They say no man is an island. Well, try telling Nicholas Thorburn, a.k.a. Nick Thorburn, a.k.a. Nick Diamond, that and he might frown upon you because he knows just as good as we know: that he’s one of a kind. Swiftly changing styles and settings like some bizarre chameleon cross-breeded with a cheetah he has figured in the poppy band The Unicorns, the obscure indie hip hop outfit Th’ Corn Gangg, and the quirky-corky folk/pop/rock/whatever duo Human Highway. Today he is perhaps more known as the foundation of Islands: one of Montreal’s most beloved and renowned indie bands. It is with Islands, the band whose 2006 debut album Return To The Sea poked around in quite a few critics’ and indie rock fans’ hearts and whose 2008 follow-up Arm’s Way baffled the very same audience with its vigorous ambitions and overwhelming sound, that Thorburn has grown to be somewhat of an indie darling — or at least a name to put in your mind’s “remember” file.
Perhaps it sounds harsh to state that Vapours is the (one-man) band’s least ambitious work to date but even Thorburn has stated that this third album is a much more stripped-down affair. Conducting a consequently minimal approach to the songwriting and production he makes Vapours into the alluringly catchy beginner’s indie pop-sound album that would have made more sense as Island’s debut album. To start the career with Vapours to gradually build up the triple-album discography climaxing in the epic Arm’s Way would have been the logical order of appearance. But then again, Islands, masterminded by the slightly impulsive Thorburn, isn’t exactly a logical band on record.

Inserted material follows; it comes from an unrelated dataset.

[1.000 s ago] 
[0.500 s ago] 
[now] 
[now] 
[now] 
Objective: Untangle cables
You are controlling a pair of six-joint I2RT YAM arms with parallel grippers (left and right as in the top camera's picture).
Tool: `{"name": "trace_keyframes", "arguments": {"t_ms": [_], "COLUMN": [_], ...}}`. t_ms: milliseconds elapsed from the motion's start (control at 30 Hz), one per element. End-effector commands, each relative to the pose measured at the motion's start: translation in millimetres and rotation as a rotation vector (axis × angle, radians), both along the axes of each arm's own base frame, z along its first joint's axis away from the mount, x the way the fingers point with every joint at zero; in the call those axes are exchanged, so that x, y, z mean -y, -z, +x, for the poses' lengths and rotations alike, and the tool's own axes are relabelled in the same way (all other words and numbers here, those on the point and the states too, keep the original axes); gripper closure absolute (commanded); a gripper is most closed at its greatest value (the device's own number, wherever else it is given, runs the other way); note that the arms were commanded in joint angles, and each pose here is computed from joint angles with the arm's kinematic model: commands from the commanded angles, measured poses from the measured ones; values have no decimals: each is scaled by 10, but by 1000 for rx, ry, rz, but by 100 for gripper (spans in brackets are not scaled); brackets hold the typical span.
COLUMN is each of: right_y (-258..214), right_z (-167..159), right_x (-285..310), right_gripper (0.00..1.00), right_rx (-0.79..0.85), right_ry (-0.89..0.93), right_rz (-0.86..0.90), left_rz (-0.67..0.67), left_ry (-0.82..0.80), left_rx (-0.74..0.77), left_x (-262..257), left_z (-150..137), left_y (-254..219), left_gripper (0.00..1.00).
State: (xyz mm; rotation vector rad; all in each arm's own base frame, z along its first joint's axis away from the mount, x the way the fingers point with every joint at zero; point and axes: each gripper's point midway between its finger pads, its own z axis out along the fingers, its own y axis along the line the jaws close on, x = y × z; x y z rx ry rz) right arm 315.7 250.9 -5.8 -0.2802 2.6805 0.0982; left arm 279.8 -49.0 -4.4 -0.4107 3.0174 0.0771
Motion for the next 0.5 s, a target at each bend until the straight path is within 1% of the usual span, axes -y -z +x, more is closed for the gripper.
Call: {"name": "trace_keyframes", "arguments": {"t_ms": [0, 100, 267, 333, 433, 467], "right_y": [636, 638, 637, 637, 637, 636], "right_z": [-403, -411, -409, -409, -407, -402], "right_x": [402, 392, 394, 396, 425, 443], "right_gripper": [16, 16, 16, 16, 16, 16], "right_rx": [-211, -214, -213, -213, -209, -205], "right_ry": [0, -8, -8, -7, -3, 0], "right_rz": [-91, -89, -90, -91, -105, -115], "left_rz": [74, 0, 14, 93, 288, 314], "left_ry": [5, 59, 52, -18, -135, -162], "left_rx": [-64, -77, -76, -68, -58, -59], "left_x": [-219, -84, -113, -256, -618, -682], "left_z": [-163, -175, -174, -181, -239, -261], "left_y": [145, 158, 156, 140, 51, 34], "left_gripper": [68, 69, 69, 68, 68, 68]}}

Clocking in at 42 minutes, featuring anti-extravagant pop songs all under the five minute mark, Vapours is the new, slimmer, diet version of Islands that many would’ve hoped for. On the other hand, if you were a fan of the carefully orchestrated and vivid folkrock touches from the two previous albums, Vapours may also come as a little less wanted surprise. Not only are the songs shorter, their arrangements are also pretty light-weight leaving the hooks to be highlighted and the melodies enough air to breath and frolic. A new band lineup and a new set of instrumentation — most notably featuring prominent synths, drum machines and sequenced programming — has lended Islands a chance for a less traditional (in what extent Islands were ever traditional, that is!) take on sly indie pop.

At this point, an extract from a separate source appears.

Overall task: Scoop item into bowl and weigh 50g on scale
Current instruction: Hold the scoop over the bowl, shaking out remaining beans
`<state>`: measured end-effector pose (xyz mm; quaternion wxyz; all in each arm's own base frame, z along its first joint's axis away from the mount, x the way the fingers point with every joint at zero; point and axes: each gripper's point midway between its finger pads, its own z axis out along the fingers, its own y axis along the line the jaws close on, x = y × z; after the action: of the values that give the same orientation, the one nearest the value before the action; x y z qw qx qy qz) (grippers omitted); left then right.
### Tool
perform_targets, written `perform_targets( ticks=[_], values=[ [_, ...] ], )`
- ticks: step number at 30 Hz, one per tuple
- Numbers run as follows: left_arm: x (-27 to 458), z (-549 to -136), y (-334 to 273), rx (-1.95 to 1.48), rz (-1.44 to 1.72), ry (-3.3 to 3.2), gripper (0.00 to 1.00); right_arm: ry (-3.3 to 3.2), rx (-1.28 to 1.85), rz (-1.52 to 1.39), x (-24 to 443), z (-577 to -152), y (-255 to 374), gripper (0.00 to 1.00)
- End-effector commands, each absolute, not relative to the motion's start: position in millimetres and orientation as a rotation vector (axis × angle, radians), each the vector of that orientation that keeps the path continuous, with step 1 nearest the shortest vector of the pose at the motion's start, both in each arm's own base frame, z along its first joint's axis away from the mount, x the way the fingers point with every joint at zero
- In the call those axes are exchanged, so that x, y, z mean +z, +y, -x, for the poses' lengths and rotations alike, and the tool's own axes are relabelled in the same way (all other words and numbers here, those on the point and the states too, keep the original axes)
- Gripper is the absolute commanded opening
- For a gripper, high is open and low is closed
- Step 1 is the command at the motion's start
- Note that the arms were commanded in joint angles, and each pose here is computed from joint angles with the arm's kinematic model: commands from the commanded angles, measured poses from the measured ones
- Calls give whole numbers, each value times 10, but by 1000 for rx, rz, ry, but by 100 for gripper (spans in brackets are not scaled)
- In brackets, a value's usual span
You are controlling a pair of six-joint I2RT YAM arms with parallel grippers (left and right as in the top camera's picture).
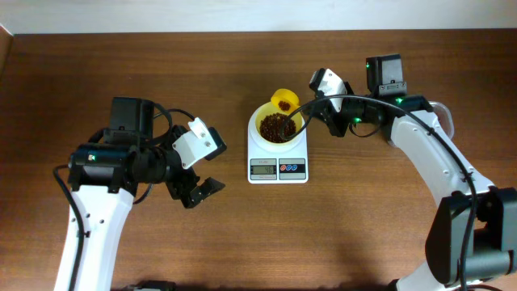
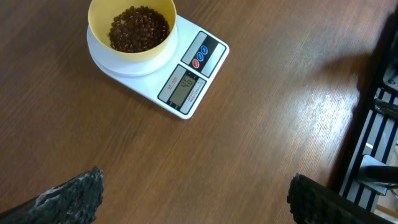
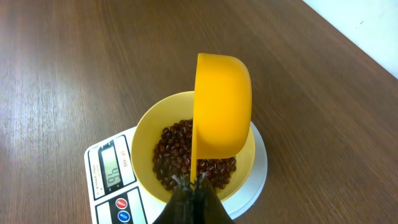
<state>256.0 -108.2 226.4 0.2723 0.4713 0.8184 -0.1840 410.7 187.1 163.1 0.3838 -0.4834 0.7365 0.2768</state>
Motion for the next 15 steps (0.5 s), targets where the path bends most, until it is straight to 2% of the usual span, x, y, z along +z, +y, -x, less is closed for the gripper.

At times, the result sounds really promising, such as on the dance-poppy intro to “Devout”, featuring Thorburn’s dramatic whisper-singing on top of a deep kick drum, a cute techno bassline, dreamy background ambiance and house-hinting piano. Or the afro-feel drum-lead intro to the opener “Switched On” that lands somewhere between Hot Chip’s “One Pure Thought” and the work of The Very Best. But, unfortunately, as on many songs on Vapours, it doesn’t really take off the way you’d wanted it to. Thorburn has seemed insistent on not letting himself drift off into his own little mental world, scared as if it would’ve resulted in himself overdoing things again. Most songs trot along in a pleasant and harmless pace keeping them pretty down-to-earth. Even the lyrics, which in the past of Thorburn’s career often have reflected subjects of death, car crashes, and other hazey, darker subjects, are more light-hearted and unpretentiously peculiar.

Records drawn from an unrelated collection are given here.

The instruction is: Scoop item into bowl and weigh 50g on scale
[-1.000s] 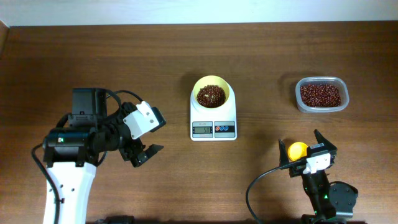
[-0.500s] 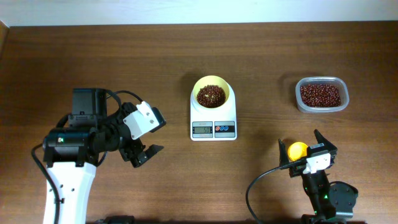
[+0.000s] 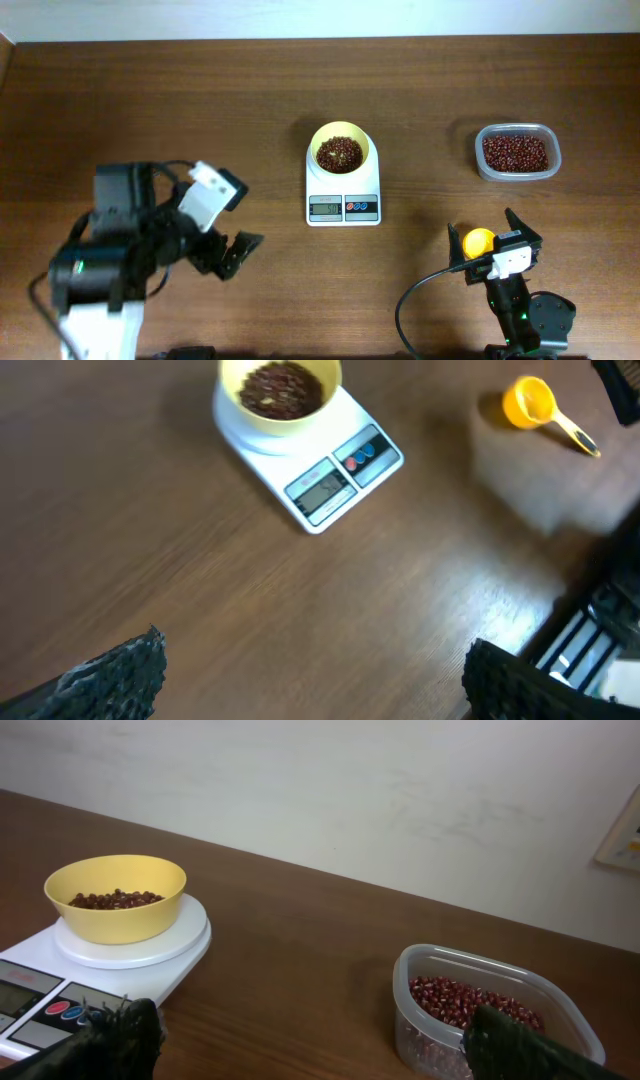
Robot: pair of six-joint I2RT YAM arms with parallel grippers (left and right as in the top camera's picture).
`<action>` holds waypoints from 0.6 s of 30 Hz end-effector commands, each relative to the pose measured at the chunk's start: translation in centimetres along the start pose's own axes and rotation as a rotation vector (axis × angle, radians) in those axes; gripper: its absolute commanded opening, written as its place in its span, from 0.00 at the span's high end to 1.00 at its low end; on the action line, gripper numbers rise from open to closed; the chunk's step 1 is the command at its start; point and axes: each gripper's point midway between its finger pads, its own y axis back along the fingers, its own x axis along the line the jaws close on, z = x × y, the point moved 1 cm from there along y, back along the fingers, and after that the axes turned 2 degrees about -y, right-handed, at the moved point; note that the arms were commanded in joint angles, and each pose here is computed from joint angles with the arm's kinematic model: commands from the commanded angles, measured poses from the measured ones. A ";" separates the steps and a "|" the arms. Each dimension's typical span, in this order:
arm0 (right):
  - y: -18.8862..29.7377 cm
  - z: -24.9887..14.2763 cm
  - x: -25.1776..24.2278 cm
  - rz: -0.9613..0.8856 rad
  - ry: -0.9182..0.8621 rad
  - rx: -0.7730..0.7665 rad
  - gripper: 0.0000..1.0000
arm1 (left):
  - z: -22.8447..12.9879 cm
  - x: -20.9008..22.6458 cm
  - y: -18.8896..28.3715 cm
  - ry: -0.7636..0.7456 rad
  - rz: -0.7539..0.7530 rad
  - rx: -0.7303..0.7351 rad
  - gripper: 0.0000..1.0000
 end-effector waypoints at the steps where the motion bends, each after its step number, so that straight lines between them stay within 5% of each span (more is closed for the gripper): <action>1: 0.0 -0.2 0.1 -0.001 -0.004 0.002 0.01 | -0.7 -1.5 3.8 0.119 0.144 -0.079 0.01; 4: 0.0 -0.2 0.1 -0.001 -0.004 0.002 0.01 | -2.3 -2.9 6.5 0.228 0.272 -0.157 0.01; 18: 0.0 -0.2 0.1 -0.001 -0.004 0.002 0.01 | -7.3 -8.2 10.4 0.126 0.471 -0.470 0.01</action>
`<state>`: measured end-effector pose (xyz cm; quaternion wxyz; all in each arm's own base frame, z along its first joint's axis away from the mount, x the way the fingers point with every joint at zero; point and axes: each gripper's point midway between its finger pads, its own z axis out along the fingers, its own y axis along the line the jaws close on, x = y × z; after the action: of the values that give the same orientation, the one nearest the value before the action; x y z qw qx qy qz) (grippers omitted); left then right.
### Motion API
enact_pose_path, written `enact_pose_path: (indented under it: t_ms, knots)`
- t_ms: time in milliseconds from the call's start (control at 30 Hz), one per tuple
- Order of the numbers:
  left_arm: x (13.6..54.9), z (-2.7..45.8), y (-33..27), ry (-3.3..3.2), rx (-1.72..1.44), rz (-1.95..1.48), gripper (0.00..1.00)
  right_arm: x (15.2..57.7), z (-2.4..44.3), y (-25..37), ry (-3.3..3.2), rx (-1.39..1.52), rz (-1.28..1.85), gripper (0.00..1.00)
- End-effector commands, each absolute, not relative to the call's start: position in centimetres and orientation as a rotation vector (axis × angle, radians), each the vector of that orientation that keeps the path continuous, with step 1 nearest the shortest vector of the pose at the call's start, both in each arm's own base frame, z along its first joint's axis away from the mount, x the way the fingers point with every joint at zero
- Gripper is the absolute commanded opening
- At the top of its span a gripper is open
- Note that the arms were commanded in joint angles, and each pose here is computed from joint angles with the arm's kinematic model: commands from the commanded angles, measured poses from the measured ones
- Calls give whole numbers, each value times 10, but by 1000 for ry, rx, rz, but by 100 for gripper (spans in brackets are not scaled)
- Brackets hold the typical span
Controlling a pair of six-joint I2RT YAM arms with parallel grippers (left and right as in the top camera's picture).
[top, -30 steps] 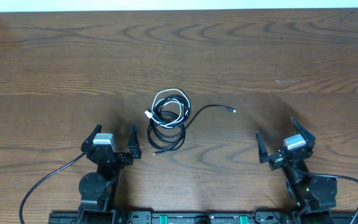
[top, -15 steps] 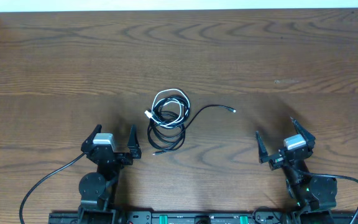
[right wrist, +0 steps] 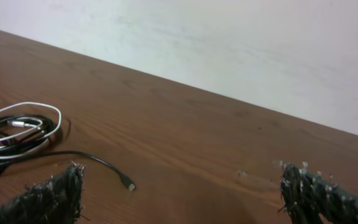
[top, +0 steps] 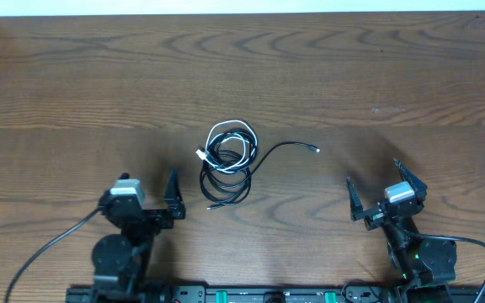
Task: Untangle cables
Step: 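Reach the left gripper over the tangled black and white cables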
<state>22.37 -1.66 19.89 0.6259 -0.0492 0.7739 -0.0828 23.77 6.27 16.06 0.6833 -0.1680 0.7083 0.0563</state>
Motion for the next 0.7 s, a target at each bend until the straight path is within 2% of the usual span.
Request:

Then what saves Islands from suddenly performing a 180 and become a “bland” indie band? Well, if you excuse my exaggerated interest in this review for the frontman, Thorburn will always be Thorburn. If titles alone like “Disarming The Car Bomb” or “Tender Torture” don’t prove his authenticity as a quite original lyricist and overall songwriter, then it’s his self-willed ways to lead his band into new territories that will. There’s no shame in producing adequate and fully operative indie pop songs and sprinkle them with enough personality, charm and healthy obstinacy to keep the listener interested and coming back for more. The title track is an example of a sweet pop trifle whose taste lingers in my ears for quite some time while “Heartbeat”, despite its hopelessly unoriginal title, is listenable over and over again only to hear Nick Thorburn use a vocoder.
So, never quite as emotionally engaging as certain spots on the overall impressive Arm’s Way or coming near the smorgasbord qualities of the diverse Return To The Sea, Vapours is another album that continue painting on the dizzy picture that is one of Canada’s most interesting indie bands. As long as Thorburn’s in the game, doing whatever the hell he feels inclined to do at the moment, Islands will be a warmly welcomed recurring VIP guest on the scene. Perhaps they’ll never have a (indie) hit single, and, if my experience gives me the right notion, Thorburn will neither have one with his debut solo breakout album, which he is currently working on. Nonetheless, right now it feels good that he’s not yet an island. He is plural.